Did it occur to you I simply needed to get the words out from poisoning my brain? Not for an answer but just to get them out. Because maybe, just maybe, by doing that I could begin to begin to work forward through this?”

  “Emily, I—”

  “Can you even begin to imagine what it was like standing there in my house which feels one minute like it’s smothering me and the next like it’s the only place I can hide although every time I turn around an entire life that was vibrant and full and everything a life should be is gone and will never be again? Not just my life Hewitt. But the life of the man I expected to grow old with, watching our children grow up and go out and make their own lives and have them come home married with children of their own. Can you understand that? And then you, goddamn it, you stood in my kitchen and confessed your own sad little dreamworld. Your undying love for me? Who the fuck do you think you are? You bastard. And then, and then,” she was gulping air, “on your way out you were nasty to my son who came in as soon as you left and found me sitting on the goddamn floor weeping. Do you know why I was crying, Hewitt? Do you really want to know?”
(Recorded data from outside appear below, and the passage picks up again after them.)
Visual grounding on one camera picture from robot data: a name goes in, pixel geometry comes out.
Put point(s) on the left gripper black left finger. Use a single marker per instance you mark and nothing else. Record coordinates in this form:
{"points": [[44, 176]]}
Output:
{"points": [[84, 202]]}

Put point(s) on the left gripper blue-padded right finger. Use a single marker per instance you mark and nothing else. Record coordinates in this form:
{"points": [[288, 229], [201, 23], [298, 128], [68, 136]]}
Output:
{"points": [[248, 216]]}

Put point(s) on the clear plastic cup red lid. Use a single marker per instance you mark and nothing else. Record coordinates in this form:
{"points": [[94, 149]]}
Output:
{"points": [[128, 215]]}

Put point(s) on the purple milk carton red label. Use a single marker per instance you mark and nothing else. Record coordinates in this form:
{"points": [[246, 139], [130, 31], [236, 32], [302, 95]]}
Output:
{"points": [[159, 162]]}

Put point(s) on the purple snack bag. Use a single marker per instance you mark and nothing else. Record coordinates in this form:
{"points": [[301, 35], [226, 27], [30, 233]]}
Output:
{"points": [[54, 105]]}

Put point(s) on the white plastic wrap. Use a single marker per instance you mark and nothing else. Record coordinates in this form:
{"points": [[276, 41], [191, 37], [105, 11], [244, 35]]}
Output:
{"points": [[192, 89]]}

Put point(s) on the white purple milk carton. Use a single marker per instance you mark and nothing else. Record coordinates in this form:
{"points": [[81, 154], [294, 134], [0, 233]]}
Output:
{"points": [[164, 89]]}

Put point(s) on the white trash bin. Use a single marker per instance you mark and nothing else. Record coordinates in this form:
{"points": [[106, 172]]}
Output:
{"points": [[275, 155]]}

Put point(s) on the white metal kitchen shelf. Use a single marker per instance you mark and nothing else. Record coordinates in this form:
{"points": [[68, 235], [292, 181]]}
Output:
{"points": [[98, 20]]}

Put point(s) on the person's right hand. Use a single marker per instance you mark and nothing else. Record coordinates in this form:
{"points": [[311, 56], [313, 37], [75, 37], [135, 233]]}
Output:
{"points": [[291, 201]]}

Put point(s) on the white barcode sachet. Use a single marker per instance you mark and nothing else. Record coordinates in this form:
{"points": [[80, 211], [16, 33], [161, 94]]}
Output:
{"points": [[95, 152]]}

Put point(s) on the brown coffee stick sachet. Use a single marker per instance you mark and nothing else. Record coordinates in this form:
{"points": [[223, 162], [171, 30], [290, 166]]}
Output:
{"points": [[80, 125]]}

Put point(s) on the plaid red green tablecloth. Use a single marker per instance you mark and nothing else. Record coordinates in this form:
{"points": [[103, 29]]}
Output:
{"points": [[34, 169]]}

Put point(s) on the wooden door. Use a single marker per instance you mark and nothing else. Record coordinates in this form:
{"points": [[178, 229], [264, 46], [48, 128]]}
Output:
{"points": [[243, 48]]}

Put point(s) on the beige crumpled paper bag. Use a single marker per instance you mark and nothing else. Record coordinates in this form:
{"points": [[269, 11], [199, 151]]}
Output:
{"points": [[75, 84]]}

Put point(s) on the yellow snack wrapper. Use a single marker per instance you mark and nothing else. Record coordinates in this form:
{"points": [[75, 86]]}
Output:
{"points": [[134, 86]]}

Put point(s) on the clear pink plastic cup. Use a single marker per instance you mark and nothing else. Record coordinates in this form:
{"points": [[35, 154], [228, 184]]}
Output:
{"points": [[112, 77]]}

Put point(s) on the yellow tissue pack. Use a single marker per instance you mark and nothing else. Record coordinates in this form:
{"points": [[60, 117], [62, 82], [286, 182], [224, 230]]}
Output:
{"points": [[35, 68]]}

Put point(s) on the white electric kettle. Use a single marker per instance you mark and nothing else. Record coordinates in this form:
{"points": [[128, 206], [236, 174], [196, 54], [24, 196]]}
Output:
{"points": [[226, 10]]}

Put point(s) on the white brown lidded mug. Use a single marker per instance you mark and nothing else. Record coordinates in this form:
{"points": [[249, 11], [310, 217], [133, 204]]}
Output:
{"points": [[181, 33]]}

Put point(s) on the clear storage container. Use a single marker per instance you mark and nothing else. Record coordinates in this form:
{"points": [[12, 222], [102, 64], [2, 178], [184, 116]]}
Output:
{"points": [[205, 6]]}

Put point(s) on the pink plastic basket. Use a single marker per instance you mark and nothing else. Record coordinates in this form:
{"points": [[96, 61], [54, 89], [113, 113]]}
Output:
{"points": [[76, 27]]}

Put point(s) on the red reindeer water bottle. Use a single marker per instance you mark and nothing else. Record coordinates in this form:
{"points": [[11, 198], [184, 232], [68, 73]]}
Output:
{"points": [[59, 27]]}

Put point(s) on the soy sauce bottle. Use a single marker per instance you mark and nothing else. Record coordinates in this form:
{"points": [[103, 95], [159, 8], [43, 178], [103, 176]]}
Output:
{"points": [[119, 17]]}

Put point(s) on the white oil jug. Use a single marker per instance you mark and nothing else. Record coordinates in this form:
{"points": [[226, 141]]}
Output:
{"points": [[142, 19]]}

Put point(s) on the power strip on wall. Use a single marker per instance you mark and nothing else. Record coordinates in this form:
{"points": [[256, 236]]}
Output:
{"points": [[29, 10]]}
  Now she was quiet. Waiting. Because he knew she was not done and she was exacting this from him. There was no choice.

  Simply he said, “Yes.”

  “Because, because,” and she was crying now. “Because until you showed up I was all fucked-up, my life pulled inside out, but I was either tromping onward or doing my best imitation of it. But then there you were. Spitting and sputtering about your life and I stood there and thought This is too fucking much, the universe or God are truly ganged up to break me. And I broke. I just collapsed. And there’s my poor little boy kneeling beside me and stroking my back and telling me over and over that it would be okay. You bastard. What business did you have? What in the world made you think you had the right to come to me? And spill out your shit on top of me? We’re all grown up now, Hewitt. Aren’t we?”